- **DIRECTIONS FOR THIS TASK**:
The entire listing below is to be reproduced exactly.

- **DATASET EXCERPT**:
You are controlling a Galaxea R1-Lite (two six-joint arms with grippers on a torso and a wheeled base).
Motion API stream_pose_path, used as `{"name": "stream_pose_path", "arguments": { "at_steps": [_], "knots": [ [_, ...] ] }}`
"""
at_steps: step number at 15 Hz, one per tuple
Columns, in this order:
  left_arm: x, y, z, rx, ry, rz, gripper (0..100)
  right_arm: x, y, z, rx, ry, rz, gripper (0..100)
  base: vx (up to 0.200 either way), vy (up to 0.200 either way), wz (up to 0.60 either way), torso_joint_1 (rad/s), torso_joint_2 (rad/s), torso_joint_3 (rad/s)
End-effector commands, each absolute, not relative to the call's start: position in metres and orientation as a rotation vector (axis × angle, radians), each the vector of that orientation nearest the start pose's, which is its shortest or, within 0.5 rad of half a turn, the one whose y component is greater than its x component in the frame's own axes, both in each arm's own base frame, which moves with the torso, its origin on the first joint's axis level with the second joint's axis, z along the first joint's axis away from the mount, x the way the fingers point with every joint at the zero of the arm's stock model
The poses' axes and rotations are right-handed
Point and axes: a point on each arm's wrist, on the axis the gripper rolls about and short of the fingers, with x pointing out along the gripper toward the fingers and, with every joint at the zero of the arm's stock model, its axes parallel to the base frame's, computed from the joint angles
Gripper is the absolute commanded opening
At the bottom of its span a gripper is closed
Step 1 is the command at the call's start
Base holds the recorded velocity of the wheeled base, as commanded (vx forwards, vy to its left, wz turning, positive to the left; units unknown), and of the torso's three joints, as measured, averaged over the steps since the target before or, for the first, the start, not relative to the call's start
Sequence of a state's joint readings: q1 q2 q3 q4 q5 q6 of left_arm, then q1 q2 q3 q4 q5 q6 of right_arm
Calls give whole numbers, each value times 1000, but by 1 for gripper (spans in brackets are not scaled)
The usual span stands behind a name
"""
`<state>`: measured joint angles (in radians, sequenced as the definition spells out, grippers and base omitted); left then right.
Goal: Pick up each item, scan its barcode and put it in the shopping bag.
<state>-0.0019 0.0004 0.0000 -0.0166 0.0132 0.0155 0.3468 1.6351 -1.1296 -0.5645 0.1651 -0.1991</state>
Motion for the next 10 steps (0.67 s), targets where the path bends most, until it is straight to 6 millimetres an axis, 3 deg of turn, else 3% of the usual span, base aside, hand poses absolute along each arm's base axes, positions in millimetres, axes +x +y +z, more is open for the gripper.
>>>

- **REPLY TO THE EXERCISE**:
You are controlling a Galaxea R1-Lite (two six-joint arms with grippers on a torso and a wheeled base).
Motion API stream_pose_path, used as `{"name": "stream_pose_path", "arguments": { "at_steps": [_], "knots": [ [_, ...] ] }}`
"""
at_steps: step number at 15 Hz, one per tuple
Columns, in this order:
  left_arm: x, y, z, rx, ry, rz, gripper (0..100)
  right_arm: x, y, z, rx, ry, rz, gripper (0..100)
  base: vx (up to 0.200 either way), vy (up to 0.200 either way), wz (up to 0.60 either way), torso_joint_1 (rad/s), torso_joint_2 (rad/s), torso_joint_3 (rad/s)
End-effector commands, each absolute, not relative to the call's start: position in metres and orientation as a rotation vector (axis × angle, radians), each the vector of that orientation nearest the start pose's, which is its shortest or, within 0.5 rad of half a turn, the one whose y component is greater than its x component in the frame's own axes, both in each arm's own base frame, which moves with the torso, its origin on the first joint's axis level with the second joint's axis, z along the first joint's axis away from the mount, x the way the fingers point with every joint at the zero of the arm's stock model
The poses' axes and rotations are right-handed
Point and axes: a point on each arm's wrist, on the axis the gripper rolls about and short of the fingers, with x pointing out along the gripper toward the fingers and, with every joint at the zero of the arm's stock model, its axes parallel to the base frame's, computed from the joint angles
Gripper is the absolute commanded opening
At the bottom of its span a gripper is closed
Step 1 is the command at the call's start
Base holds the recorded velocity of the wheeled base, as commanded (vx forwards, vy to its left, wz turning, positive to the left; units unknown), and of the torso's three joints, as measured, averaged over the steps since the target before or, for the first, the start, not relative to the call's start
Sequence of a state's joint readings: q1 q2 q3 q4 q5 q6 of left_arm, then q1 q2 q3 q4 q5 q6 of right_arm
Calls give whole numbers, each value times 1000, but by 1 for gripper (spans in brackets are not scaled)
The usual span stands behind a name
"""
`<state>`: measured joint angles (in radians, sequenced as the definition spells out, grippers and base omitted); left then right.
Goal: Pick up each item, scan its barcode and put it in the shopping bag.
<state>-0.0019 0.0004 0.0000 -0.0166 0.0132 0.0155 0.3468 1.6351 -1.1296 -0.5645 0.1651 -0.1991</state>
Motion for the next 10 steps (0.67 s), targets where the path bends most, until it is straight to 6 millimetres an axis, 3 deg of turn, else 3% of the usual span, base aside, hand poses absolute along each arm's base axes, positions in millimetres, axes +x +y +z, more is open for the gripper.
>>>

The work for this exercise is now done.